I spend so much of each day immersed in the latest web technologies and reading about the newest tech developments that I quickly forget that some of this stuff isn’t even on other people’s radars. As for teens, some of their behavior may just be “do whatever the adults aren’t doing” and and some due to having more time than money. While I downloaded my fair share of music in college, now I just don’t have the time to search BitTorrent for new songs and artists. I seem to have way more money than time lately, and that’s not saying much. So, while it’s possible that these trends are here to stay, they may just last through high school and college when they too will find their priorities changing.
What are your insights?
2 replies on “Teens and the Net”
What can kids teach us?
Last week in San Francisco, there was a conference called Web 2.0 – it was big news. One of the sessions involved a panel of teenagers. Although these kids didn’t necessarily identify with the technologies that are currently hitting the headlines, seve…

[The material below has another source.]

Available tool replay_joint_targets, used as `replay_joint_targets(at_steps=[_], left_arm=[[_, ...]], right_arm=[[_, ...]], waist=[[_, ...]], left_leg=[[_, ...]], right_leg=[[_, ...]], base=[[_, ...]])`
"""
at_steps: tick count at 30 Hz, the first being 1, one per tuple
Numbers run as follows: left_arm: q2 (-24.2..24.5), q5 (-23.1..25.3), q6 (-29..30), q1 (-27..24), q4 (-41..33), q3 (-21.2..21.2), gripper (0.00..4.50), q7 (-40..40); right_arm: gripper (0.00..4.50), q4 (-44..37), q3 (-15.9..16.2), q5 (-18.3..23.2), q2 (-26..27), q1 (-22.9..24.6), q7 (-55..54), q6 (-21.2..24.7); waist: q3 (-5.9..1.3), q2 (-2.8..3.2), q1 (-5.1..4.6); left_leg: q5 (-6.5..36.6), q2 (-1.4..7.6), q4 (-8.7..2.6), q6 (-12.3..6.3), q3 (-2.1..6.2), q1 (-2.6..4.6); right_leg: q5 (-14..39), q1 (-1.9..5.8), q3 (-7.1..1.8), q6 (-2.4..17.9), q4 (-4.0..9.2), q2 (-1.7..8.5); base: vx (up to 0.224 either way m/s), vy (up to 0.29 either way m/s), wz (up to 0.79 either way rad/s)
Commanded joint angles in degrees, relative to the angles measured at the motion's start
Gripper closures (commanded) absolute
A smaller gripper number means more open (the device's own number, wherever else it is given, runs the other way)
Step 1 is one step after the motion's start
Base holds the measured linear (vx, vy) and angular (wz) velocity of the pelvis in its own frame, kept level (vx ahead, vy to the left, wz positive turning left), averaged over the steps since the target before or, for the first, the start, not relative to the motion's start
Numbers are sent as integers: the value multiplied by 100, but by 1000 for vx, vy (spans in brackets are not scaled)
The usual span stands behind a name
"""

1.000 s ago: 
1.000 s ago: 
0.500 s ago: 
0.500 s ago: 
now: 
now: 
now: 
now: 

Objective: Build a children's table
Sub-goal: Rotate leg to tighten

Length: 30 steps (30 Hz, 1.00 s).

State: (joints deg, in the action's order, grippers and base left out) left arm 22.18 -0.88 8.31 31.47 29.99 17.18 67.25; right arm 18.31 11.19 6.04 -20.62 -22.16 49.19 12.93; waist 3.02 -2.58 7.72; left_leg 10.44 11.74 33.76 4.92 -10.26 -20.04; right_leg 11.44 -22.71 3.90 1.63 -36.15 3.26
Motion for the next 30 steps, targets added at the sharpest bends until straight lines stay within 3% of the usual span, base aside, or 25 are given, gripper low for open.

I bet you’re right about shifting priorities. I know mine shifted as I grew from consuming 95% of the bandwidth in our dorm (I was an early, early adopter) to having a job. My balance went from lots of free time and no money, to waay less free time and more money. Basically, when faced with the choice of $15 or 20+ minutes finding and downloading an album, I’d spend the $15.
Of course, if Napster was still around, that could easily be a different story.